• SUPPLIED MATERIAL:
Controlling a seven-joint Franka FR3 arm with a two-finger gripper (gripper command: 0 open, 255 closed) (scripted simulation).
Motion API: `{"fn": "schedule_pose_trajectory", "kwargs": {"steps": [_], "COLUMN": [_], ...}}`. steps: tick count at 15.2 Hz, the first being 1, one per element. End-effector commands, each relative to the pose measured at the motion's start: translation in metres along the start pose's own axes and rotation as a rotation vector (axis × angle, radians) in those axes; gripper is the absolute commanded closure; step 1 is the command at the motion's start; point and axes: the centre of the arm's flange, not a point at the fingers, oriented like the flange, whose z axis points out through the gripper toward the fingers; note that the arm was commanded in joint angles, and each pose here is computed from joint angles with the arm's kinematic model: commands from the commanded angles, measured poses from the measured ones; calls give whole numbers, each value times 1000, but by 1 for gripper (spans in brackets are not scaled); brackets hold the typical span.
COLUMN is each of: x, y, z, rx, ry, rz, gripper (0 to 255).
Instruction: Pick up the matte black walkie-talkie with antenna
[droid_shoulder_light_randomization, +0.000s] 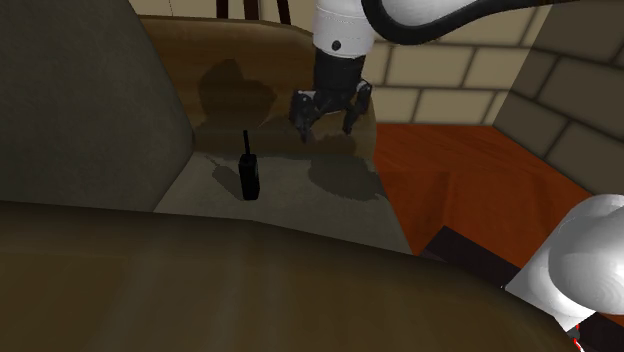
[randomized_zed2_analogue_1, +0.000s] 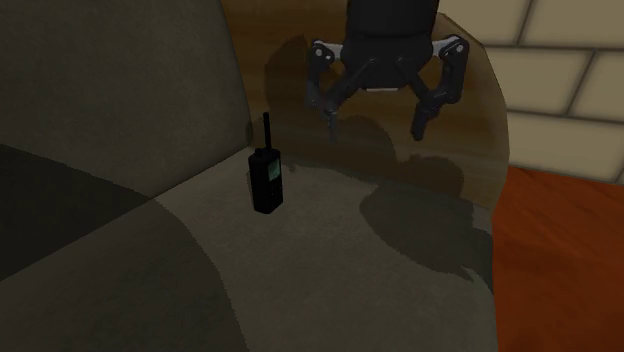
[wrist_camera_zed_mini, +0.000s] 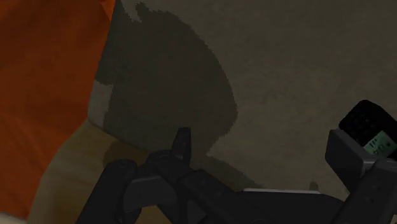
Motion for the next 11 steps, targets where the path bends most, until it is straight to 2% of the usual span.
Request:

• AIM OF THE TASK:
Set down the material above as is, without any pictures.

• WRITTEN RESPONSE:
Controlling a seven-joint Franka FR3 arm with a two-finger gripper (gripper command: 0 open, 255 closed) (scripted simulation).
Motion API: `{"fn": "schedule_pose_trajectory", "kwargs": {"steps": [_], "COLUMN": [_], ...}}`. steps: tick count at 15.2 Hz, the first being 1, one per element. End-effector commands, each relative to the pose measured at the motion's start: translation in metres along the start pose's own axes and rotation as a rotation vector (axis × angle, radians) in those axes; gripper is the absolute commanded closure; step 1 is the command at the motion's start; point and axes: the centre of the arm's flange, not a point at the fingers, oriented like the flange, whose z axis points out through the gripper toward the fingers; note that the arm was commanded in joint angles, and each pose here is computed from joint angles with the arm's kinematic model: commands from the commanded angles, measured poses from the measured ones; calls give whole numbers, each value times 1000, but by 1 for gripper (spans in brackets are not scaled); brackets hold the typical span.
COLUMN is each of: x, y, z, rx, ry, rz, gripper (0 to 255).
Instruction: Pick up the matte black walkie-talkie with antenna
[droid_shoulder_light_randomization, +0.000s] 
[randomized_zed2_analogue_1, +0.000s] 
[wrist_camera_zed_mini, +0.000s] 
Motion for the next 11 steps, targets where the path bends most, until it is straight to 2% of the usual span.
Request:

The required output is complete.